En las elecciones de 2011, no hubo segundos ni terceros significativos. No hubo nadie, quiero decir, que se situara, en sentido estricto, detrás de la ganadora. Sí hubo varios millones de ciudadanos que, no coincidiendo con ella, no supieron coincidir entre sí para forjar una alternativa fuerte y no un sinnúmero de fragmentos sin potencia electoral. Esto es, justamente, lo que no debería volver a ocurrir.

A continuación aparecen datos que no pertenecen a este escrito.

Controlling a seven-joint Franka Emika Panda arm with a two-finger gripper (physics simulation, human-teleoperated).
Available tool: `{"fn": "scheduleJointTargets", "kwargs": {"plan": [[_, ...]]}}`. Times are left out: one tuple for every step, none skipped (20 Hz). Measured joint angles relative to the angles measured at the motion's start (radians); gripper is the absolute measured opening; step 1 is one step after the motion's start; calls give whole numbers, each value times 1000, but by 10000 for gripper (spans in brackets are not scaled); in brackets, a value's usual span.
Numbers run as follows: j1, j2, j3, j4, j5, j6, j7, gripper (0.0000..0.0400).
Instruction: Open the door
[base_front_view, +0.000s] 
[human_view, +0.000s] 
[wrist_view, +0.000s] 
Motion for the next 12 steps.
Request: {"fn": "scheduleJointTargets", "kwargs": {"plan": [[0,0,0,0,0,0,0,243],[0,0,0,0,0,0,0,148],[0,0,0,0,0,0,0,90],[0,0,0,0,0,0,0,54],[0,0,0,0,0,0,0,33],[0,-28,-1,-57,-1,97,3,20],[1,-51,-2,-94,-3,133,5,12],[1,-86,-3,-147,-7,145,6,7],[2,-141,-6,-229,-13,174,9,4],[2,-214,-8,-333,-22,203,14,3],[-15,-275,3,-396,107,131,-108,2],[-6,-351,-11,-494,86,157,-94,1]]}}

Ese aprendizaje, si pudiera producirse, generaría, ante las elecciones legislativas del año 13, una oportunidad innovadora. Daría forma a una convergencia de voluntades nacida de la conciencia de una necesidad primordial; la necesidad de poner un límite contundente al desenfreno oficialista. La necesidad de que la ley vuelva a perfilarse como capaz de acotar el poder. Y junto a esa necesidad, sustentándola, la posibilidad de que los representantes de la oposición muestren y se muestren como dirigentes capaces de deponer el narcisismo de las pequeñas diferencias en favor de un frente dispuesto a rescatar la república.
Los liderazgos imprescindibles para 2015 nacerán consistentes si provienen de ese primer gesto cívico superior que reclaman las elecciones legislativas venideras. De no ser así, volverán a oírse las cacerolas, pero ya no habrá quien las escuche. El Gobierno no lo hará porque se sabrá sin opositores que lo comprometan. Los opositores, porque una vez más habrán caído en la ciénaga de su pequeñez.